There were questions lurking deep inside my mind, a voice inquiring me for all the hardship I sacrifice for a person, why did I bother changing him back? Why did I wasted so much time for a person who keeps on abusing me? A phrase would always appear in my mind, those words were Permanent in my head, when I felt like I wanted to give up, those were the words that would always remind me of who he was "He is my Father" and he will always be but not now, this is too much for me to handle, the emotions and all, my heart can't take all of this, I'm afraid it'll burst when it consumes much, this is the last straw, my last straw of patience, figuratively speaking my ropes of patience were now cut and this is my cue to end my battle, I'm not giving up, I'm just going to take my rest.

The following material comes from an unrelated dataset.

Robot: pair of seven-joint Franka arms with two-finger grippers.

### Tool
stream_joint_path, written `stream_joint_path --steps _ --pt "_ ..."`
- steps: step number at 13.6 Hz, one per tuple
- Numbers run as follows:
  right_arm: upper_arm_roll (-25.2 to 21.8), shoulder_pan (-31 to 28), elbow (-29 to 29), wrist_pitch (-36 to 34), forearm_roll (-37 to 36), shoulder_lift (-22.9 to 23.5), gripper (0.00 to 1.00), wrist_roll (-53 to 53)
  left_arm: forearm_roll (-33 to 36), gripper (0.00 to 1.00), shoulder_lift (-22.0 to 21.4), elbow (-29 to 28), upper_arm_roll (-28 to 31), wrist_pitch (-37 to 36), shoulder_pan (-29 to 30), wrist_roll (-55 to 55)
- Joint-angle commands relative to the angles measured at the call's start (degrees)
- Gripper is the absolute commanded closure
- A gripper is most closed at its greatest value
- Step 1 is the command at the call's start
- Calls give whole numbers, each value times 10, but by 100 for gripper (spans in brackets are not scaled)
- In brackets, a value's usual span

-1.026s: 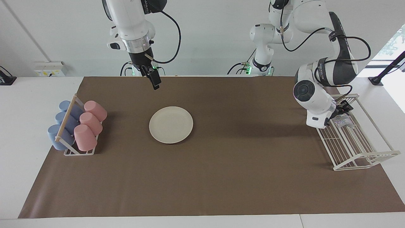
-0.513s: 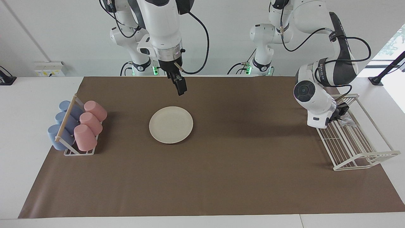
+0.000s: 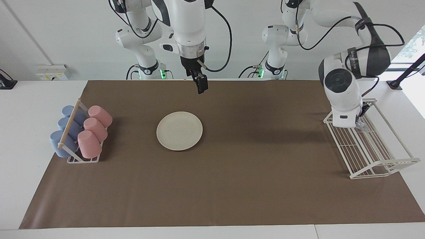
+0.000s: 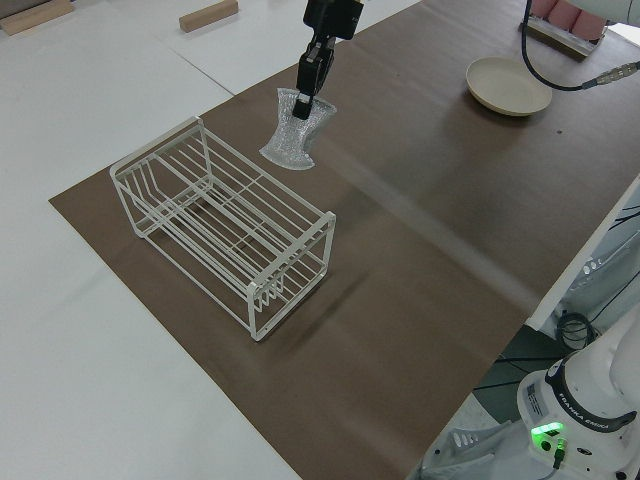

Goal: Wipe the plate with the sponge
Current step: 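Pull the clear plastic scrubber out of the wire rack with the left gripper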

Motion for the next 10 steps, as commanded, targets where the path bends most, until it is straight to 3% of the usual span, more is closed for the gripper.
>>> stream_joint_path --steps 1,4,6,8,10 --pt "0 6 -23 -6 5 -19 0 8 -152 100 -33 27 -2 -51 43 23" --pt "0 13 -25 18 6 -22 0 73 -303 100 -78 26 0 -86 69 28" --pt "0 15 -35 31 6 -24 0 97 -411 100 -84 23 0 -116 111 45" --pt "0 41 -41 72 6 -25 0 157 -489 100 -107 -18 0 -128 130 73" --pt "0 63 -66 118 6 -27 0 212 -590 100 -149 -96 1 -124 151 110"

After I packed all my belongings excluding the things he bought for me.

I trudge to the doors but not before I take my last glance to my childhood room, I will miss this room, the quarters of this square room reminds a lot of my mother, this room witness my battles and all my shredded tears, the memorable laughs we shred together along with my mother as a family, the giggles and genuine smile my father once wore, my mothers eyes full of love staring at my father and me oh how I miss those times, I'll give everything just to bring those days back.

Before I made my way outside, my gaze linger to a painting above my bed, A small smile graze my lips as I stared at my piece, it was a painting of my mother, even though it came from my imagination it felt so real she was wearing a white silky night gown but not literally made for sleeping, it was a dress personally sketched by me and is now one of the expensive gown in Europe, A turtle neck Victorian with ruffles at the end of its bell shaped sleeves, a beautiful smile was plastered permanently in her lips, like her lips her eyes were smiling, sparkling if I may add, she was the most beautiful woman I have ever laid my eyes on probably why my father is so in love, the most strong evidence is me, not boasting but I was just telling a mere fact, her hair was the color of the setting sun Auburn like mine, it was adorned by glamorous pearls, a flower was resting on her left ear, she was once a living goddess but now she's dead because of them, I'm going get my revenge and heads would surely roll.